### EXTRACTED RECORDS

- - -

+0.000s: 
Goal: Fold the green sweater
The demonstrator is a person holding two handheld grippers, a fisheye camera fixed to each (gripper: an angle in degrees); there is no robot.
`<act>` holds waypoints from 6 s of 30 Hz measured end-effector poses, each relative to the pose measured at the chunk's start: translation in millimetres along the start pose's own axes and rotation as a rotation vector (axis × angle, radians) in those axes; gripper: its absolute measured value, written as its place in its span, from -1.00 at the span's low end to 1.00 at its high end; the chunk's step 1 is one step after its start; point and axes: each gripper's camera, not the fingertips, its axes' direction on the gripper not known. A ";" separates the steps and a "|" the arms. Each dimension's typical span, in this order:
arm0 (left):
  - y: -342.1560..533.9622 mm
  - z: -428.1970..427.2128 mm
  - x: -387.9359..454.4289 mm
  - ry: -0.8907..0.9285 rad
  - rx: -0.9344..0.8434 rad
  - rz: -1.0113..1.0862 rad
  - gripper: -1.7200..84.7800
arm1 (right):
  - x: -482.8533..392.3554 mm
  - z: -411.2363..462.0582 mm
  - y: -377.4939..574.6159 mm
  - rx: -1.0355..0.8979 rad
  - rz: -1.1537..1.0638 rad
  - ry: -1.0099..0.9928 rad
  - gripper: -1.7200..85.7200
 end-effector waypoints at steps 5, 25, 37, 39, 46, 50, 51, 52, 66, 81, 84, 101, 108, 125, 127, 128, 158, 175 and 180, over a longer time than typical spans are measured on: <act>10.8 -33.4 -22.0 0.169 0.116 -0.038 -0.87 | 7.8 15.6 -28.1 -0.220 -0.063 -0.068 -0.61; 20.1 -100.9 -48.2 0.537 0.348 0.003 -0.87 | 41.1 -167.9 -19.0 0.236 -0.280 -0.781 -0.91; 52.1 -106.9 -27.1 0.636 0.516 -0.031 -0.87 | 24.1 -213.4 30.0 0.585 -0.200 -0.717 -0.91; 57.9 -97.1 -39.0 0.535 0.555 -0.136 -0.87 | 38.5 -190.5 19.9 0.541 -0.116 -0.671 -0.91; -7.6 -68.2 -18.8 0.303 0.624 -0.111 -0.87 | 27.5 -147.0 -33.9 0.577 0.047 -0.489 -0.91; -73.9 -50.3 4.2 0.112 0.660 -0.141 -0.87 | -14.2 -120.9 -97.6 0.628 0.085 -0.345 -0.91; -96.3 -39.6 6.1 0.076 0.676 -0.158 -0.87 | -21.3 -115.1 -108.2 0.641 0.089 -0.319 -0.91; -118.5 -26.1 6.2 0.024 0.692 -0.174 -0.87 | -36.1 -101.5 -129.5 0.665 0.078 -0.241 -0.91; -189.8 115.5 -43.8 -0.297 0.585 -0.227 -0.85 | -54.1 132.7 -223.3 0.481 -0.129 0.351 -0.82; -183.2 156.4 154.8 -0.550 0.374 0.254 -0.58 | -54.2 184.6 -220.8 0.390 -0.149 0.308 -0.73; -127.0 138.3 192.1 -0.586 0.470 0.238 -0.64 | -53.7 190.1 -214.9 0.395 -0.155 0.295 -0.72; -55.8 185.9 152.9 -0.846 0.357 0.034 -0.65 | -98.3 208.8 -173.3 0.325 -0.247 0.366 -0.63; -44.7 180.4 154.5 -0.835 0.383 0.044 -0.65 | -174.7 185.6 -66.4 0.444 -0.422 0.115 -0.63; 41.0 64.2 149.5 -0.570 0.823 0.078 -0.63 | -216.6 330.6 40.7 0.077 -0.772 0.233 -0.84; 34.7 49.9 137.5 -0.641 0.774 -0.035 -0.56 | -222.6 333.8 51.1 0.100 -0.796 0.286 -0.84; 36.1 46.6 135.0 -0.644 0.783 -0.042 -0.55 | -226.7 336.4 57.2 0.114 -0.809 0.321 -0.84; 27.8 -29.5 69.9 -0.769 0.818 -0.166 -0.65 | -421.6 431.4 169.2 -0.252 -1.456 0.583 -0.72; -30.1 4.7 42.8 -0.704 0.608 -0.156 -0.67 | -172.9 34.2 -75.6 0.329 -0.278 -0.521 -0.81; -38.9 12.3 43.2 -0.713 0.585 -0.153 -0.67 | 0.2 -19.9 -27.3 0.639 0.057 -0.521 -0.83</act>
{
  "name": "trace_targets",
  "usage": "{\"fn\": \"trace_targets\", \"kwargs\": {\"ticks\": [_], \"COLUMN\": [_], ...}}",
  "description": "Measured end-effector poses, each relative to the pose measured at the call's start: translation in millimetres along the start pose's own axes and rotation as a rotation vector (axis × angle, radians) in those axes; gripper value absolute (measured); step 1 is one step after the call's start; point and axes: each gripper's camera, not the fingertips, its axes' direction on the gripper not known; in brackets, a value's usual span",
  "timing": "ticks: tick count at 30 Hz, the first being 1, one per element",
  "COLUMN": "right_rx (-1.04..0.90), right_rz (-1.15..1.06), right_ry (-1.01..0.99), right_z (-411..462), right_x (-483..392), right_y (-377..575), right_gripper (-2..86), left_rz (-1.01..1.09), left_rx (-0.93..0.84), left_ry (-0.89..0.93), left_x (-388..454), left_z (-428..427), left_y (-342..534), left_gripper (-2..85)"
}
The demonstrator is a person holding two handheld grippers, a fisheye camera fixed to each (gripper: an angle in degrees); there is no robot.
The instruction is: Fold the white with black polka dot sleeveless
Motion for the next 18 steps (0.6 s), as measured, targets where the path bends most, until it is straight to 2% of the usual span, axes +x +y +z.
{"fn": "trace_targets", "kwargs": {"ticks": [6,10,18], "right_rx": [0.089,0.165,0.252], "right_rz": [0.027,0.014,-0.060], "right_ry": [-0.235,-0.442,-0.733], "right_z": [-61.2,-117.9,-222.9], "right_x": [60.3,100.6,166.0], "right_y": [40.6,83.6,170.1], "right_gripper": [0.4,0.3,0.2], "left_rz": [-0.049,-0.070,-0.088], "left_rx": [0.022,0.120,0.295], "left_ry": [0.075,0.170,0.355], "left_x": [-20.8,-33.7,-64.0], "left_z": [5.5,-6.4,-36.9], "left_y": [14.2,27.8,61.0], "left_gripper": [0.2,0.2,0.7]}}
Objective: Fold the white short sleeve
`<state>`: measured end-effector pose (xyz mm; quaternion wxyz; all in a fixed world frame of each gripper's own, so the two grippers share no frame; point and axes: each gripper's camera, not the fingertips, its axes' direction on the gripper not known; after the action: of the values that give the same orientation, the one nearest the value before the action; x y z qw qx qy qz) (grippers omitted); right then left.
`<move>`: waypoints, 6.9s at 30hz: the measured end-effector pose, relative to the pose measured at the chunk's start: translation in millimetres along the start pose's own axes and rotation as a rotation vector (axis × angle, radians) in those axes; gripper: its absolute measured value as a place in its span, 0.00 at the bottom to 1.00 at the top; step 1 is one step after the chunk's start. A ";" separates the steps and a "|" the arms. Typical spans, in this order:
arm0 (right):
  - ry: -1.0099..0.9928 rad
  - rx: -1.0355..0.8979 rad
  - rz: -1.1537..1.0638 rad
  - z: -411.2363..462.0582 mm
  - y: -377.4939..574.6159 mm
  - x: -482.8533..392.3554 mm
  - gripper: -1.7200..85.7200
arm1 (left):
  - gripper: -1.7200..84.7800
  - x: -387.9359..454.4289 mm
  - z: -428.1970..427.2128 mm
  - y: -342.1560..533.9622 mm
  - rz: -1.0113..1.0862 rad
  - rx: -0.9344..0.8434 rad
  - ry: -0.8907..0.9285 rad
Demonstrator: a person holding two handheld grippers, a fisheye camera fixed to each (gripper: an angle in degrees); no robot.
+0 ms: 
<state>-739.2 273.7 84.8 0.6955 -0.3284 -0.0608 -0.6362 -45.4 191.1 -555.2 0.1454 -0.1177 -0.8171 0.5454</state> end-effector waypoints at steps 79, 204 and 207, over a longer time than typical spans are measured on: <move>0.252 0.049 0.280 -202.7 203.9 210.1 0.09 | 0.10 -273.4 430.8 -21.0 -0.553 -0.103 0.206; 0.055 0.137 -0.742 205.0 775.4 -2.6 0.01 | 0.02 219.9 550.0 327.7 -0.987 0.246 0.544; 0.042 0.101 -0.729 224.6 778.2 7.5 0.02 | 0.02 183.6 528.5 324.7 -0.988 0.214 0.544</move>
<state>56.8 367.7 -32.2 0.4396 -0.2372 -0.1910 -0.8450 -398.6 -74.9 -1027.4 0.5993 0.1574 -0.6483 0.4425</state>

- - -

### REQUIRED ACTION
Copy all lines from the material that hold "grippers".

### ANSWER BELOW
The demonstrator is a person holding two handheld grippers, a fisheye camera fixed to each (gripper: an angle in degrees); there is no robot.
The demonstrator is a person holding two handheld grippers, a fisheye camera fixed to each (gripper: an angle in degrees); there is no robot.
`<state>`: measured end-effector pose (xyz mm; quaternion wxyz; all in a fixed world frame of each gripper's own, so the two grippers share no frame; point and axes: each gripper's camera, not the fingertips, its axes' direction on the gripper not known; after the action: of the values that give the same orientation, the one nearest the value before the action; x y z qw qx qy qz) (grippers omitted); right then left.
Demonstrator: a person holding two handheld grippers, a fisheye camera fixed to each (gripper: an angle in degrees); no robot.

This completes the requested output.